# [What is expected]
Print the listing exactly as it stands, and skip any pictures in it.

[[ Entries shown, beginning ]]

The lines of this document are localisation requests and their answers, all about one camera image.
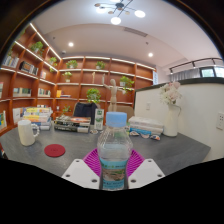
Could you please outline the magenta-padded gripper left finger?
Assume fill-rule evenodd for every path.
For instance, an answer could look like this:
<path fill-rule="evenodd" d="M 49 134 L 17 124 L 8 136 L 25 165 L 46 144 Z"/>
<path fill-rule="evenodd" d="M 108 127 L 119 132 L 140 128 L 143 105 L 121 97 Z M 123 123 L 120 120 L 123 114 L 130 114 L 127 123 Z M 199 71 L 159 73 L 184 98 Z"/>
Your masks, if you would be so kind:
<path fill-rule="evenodd" d="M 96 149 L 83 159 L 74 159 L 62 178 L 84 188 L 100 187 L 100 161 Z"/>

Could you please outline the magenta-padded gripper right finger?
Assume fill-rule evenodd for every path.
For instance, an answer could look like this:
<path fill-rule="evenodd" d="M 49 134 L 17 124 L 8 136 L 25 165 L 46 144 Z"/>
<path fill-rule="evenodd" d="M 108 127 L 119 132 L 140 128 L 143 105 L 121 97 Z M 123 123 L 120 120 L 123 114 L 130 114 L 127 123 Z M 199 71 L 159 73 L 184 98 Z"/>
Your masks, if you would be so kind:
<path fill-rule="evenodd" d="M 145 159 L 136 150 L 132 150 L 126 175 L 129 189 L 143 187 L 164 177 L 164 173 L 152 158 Z"/>

[[ Entries shown, end ]]

# [Answer space]
The lines of this document are localisation requests and their answers, all about one camera image.
Could you please outline the magenta-padded gripper left finger?
Assume fill-rule evenodd for every path.
For instance, an answer could look like this:
<path fill-rule="evenodd" d="M 49 134 L 17 124 L 8 136 L 25 165 L 46 144 Z"/>
<path fill-rule="evenodd" d="M 108 127 L 119 132 L 140 128 L 143 105 L 121 97 Z M 123 123 L 120 120 L 123 114 L 130 114 L 127 123 Z M 199 71 L 159 73 L 184 98 Z"/>
Your masks, if you would be so kind:
<path fill-rule="evenodd" d="M 96 149 L 83 159 L 74 159 L 62 178 L 84 188 L 100 187 L 100 161 Z"/>

Could you please outline the magenta-padded gripper right finger?
Assume fill-rule evenodd for every path.
For instance, an answer could look like this:
<path fill-rule="evenodd" d="M 49 134 L 17 124 L 8 136 L 25 165 L 46 144 Z"/>
<path fill-rule="evenodd" d="M 108 127 L 119 132 L 140 128 L 143 105 L 121 97 Z M 123 123 L 120 120 L 123 114 L 130 114 L 127 123 Z M 199 71 L 159 73 L 184 98 Z"/>
Your masks, if you would be so kind:
<path fill-rule="evenodd" d="M 145 159 L 136 150 L 132 150 L 126 175 L 129 189 L 143 187 L 164 177 L 164 173 L 152 158 Z"/>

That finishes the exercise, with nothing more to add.